TASK GOAL
What is needed is every line of the material that contains "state".

------------------------------

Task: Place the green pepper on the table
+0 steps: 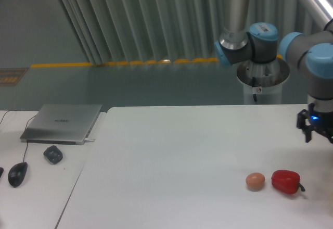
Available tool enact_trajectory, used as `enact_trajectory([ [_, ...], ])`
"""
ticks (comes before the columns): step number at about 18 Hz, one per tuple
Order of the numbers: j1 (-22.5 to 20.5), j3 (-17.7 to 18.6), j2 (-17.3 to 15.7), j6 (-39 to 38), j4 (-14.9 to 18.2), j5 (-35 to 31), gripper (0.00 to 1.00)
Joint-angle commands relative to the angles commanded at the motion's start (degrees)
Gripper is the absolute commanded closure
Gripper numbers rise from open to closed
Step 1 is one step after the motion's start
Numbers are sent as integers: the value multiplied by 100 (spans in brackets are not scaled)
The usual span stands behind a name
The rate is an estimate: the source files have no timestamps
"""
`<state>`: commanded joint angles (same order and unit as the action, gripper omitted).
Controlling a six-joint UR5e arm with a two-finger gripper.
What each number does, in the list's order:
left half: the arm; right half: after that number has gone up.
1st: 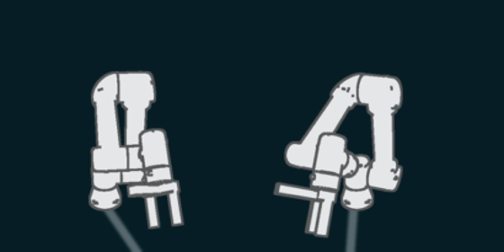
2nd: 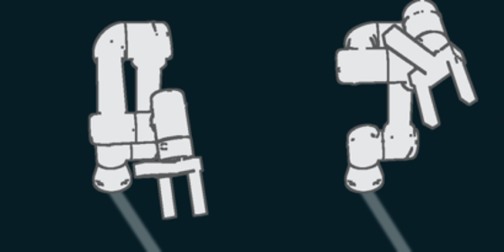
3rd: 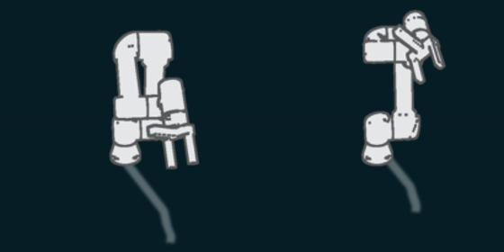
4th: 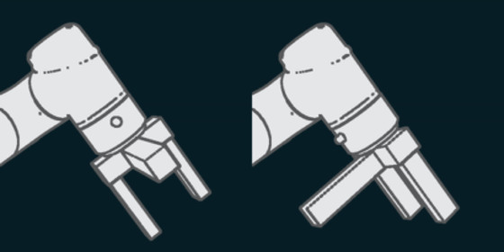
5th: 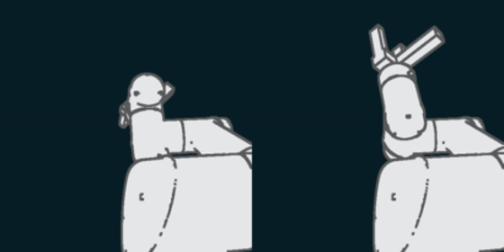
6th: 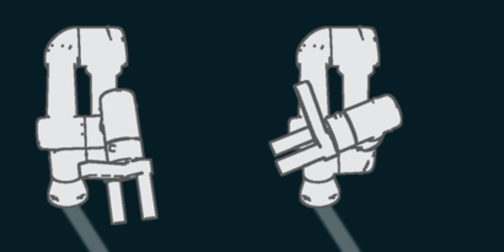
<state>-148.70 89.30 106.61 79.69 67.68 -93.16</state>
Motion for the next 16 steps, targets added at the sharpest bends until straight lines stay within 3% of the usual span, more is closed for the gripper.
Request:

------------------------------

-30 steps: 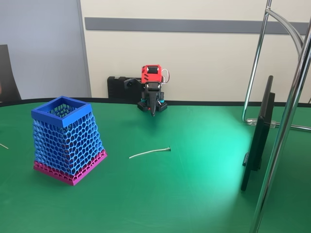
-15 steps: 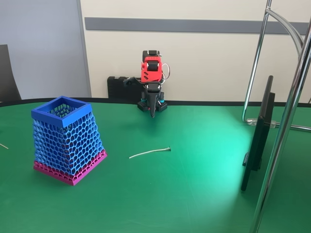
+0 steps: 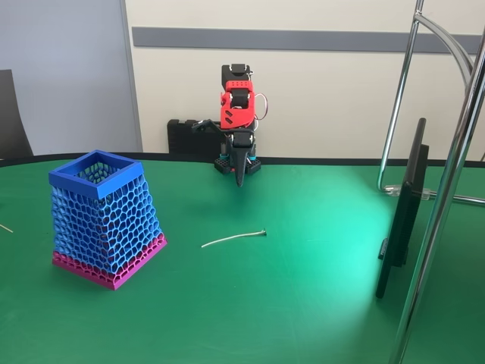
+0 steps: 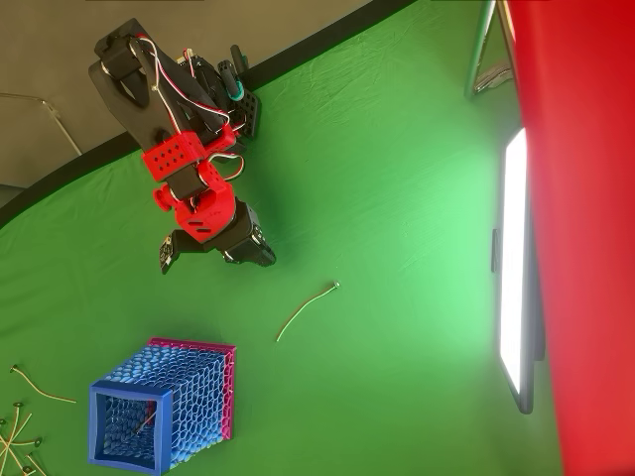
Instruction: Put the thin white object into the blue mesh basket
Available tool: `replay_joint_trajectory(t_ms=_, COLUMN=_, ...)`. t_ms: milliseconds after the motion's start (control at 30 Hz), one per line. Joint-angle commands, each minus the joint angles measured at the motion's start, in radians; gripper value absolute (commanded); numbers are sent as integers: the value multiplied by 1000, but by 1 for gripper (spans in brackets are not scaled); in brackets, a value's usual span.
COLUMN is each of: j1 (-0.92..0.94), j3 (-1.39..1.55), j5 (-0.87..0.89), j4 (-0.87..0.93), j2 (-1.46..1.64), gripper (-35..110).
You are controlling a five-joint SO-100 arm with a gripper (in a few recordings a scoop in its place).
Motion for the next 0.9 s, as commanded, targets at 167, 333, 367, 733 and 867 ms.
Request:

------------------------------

SOLUTION TO THIS EXERCISE
`<state>`: commanded joint angles (same order and unit as the action, gripper omitted).
<state>-148.70 89.30 106.61 79.69 67.68 -93.16</state>

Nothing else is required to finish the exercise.